Go through the material below and count the lines containing the word "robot". Give that number by itself.

INPUT:
==========

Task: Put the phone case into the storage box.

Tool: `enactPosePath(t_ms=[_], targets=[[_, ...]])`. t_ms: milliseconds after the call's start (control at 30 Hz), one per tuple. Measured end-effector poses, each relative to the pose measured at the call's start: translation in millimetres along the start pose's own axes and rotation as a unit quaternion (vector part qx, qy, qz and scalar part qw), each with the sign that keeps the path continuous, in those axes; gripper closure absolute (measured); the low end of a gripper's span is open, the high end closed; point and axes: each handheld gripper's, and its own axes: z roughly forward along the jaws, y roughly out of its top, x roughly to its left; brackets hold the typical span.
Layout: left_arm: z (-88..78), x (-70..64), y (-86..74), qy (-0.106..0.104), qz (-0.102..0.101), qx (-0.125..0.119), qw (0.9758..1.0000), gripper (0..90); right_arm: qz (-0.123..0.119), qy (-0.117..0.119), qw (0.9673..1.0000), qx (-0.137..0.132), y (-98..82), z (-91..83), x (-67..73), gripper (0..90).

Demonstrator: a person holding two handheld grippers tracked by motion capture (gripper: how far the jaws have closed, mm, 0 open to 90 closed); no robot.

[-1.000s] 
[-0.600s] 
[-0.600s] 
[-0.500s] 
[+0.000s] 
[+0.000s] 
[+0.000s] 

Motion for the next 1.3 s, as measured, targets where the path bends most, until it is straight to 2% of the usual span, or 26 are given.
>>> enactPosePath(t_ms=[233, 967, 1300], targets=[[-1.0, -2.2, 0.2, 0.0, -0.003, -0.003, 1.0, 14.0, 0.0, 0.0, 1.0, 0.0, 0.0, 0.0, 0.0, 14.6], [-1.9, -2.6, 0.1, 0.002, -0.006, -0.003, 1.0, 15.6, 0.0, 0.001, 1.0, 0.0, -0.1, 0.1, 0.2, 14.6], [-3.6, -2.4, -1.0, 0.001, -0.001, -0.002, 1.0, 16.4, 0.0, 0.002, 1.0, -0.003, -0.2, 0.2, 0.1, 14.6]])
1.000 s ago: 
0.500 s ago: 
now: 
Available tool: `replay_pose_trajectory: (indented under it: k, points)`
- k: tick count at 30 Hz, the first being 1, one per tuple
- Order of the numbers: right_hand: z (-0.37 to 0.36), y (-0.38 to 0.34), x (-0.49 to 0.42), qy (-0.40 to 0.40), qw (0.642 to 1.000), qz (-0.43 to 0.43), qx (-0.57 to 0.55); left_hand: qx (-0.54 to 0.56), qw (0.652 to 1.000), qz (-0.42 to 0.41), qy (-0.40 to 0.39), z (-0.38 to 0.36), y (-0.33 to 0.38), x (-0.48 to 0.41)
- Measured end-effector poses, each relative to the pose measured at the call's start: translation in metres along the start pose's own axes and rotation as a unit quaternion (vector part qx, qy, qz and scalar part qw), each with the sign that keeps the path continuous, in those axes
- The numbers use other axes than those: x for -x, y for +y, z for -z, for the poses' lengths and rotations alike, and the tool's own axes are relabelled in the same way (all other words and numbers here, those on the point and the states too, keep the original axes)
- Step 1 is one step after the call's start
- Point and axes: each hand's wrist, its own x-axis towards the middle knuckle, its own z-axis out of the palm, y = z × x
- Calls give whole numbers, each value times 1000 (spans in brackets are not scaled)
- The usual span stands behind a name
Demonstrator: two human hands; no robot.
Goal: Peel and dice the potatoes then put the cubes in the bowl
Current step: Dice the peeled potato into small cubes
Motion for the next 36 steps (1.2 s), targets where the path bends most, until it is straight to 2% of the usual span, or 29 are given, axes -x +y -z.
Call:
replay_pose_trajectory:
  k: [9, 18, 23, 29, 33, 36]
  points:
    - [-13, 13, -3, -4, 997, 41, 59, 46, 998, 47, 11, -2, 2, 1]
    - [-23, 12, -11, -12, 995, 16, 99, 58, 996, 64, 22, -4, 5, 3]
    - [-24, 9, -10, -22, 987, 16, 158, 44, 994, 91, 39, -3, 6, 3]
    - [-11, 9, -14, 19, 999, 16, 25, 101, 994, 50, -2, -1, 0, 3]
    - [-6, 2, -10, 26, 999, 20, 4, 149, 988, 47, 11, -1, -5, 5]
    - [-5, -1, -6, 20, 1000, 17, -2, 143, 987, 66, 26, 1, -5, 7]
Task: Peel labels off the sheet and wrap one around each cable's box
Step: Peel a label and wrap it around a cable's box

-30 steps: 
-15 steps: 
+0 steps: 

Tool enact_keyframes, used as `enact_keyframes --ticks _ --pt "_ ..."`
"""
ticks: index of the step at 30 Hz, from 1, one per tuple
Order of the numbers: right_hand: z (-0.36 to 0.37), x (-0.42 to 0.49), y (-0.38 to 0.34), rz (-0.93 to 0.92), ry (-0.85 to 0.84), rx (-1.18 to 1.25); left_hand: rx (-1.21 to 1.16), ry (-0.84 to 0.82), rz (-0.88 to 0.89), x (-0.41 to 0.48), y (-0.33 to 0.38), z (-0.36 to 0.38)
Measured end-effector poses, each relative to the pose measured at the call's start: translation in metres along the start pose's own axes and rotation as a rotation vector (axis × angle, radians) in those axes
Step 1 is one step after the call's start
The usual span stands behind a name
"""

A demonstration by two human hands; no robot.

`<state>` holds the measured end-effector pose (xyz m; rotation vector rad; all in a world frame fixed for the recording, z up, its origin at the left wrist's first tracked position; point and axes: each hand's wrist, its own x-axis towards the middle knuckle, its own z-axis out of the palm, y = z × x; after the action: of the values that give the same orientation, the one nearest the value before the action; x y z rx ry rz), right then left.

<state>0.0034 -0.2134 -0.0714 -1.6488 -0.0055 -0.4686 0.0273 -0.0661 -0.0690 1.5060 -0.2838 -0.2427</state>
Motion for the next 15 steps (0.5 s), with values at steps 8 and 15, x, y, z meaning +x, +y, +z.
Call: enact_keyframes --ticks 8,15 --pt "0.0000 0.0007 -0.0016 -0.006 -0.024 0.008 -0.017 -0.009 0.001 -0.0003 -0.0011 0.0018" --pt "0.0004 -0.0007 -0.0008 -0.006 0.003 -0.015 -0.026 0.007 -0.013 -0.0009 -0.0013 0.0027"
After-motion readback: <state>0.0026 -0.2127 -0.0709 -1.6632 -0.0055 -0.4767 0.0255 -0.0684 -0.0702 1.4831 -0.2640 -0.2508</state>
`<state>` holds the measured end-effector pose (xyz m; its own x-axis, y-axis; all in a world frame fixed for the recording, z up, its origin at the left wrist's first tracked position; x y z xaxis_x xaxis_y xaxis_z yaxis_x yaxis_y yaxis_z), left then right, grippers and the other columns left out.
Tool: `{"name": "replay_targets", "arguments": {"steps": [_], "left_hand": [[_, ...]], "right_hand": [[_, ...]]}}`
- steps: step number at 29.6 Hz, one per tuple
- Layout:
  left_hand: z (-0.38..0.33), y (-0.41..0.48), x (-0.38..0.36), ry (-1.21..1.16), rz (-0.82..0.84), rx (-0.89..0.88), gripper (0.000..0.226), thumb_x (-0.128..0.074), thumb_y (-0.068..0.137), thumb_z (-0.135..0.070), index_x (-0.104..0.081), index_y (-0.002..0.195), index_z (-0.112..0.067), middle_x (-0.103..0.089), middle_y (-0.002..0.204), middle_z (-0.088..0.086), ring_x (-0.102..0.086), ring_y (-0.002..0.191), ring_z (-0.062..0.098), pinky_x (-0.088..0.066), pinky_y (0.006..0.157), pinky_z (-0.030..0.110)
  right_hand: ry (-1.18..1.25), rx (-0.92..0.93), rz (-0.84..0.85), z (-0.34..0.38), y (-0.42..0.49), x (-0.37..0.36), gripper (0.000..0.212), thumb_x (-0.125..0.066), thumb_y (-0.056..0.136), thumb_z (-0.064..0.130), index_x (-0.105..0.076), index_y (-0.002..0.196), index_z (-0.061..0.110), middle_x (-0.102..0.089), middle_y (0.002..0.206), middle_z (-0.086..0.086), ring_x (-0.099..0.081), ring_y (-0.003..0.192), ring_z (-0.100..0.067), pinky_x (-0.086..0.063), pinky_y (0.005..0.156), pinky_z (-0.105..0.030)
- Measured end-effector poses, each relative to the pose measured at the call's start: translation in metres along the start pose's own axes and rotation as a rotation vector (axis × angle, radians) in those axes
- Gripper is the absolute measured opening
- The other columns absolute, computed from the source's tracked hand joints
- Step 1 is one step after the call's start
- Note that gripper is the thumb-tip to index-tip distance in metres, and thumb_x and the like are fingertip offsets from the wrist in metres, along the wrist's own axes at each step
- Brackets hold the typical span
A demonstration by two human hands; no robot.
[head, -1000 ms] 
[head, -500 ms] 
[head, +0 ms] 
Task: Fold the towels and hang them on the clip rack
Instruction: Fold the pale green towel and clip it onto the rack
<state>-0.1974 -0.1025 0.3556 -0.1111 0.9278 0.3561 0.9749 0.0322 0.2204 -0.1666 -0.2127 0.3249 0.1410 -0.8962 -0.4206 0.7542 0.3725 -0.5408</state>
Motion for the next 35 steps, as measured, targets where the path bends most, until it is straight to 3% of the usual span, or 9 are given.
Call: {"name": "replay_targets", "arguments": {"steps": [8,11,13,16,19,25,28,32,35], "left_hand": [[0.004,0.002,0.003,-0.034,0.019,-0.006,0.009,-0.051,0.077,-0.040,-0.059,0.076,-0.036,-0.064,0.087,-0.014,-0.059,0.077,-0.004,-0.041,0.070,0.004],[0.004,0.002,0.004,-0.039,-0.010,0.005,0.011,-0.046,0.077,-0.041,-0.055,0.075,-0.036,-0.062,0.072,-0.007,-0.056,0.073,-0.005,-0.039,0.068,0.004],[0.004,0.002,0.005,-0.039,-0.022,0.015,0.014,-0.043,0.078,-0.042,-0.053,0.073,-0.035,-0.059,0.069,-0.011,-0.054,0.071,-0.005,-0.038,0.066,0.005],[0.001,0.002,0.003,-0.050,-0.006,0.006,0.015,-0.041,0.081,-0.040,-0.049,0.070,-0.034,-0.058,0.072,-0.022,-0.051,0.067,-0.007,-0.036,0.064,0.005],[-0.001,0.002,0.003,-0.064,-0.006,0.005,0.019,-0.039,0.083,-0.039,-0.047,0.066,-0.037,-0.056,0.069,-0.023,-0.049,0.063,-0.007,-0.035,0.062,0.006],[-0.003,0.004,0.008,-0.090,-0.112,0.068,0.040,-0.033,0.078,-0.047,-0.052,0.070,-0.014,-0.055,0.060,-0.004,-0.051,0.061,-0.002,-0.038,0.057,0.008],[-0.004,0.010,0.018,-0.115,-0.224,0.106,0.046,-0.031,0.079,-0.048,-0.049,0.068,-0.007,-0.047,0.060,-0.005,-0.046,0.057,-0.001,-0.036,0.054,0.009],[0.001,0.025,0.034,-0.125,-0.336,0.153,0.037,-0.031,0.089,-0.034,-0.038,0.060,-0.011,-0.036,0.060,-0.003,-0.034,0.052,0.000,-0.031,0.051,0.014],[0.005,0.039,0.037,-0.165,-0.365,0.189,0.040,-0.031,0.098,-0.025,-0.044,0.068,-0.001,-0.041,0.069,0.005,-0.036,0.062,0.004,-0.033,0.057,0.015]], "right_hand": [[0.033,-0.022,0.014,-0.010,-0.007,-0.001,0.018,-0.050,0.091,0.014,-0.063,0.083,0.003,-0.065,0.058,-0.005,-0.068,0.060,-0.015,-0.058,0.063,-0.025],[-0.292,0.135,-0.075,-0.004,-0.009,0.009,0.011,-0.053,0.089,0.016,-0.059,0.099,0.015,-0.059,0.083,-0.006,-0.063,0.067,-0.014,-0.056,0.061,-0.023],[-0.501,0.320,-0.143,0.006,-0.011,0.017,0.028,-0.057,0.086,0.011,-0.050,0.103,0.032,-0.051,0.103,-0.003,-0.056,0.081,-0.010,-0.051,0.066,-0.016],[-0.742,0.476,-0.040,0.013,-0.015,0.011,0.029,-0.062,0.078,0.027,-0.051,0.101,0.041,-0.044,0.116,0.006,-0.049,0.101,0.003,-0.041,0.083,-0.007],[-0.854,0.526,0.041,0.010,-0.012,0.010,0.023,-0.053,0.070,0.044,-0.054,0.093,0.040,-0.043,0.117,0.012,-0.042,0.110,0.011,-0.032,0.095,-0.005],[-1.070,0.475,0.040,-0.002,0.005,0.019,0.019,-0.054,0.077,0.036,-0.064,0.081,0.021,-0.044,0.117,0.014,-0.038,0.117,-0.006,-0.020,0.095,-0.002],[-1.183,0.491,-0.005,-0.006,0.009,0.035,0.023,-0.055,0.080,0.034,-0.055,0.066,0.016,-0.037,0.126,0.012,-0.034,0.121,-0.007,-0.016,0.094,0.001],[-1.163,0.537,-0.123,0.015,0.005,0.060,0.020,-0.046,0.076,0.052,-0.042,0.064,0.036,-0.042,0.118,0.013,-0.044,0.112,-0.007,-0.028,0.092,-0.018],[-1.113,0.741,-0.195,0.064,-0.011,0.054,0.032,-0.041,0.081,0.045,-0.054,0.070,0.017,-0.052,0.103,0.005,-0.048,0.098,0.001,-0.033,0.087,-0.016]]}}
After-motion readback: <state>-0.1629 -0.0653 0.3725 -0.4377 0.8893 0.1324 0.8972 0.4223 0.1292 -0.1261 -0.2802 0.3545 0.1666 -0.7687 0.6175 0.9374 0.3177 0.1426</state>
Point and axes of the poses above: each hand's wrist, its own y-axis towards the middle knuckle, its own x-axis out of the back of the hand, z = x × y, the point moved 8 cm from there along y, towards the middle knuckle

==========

TASK OUTPUT:
4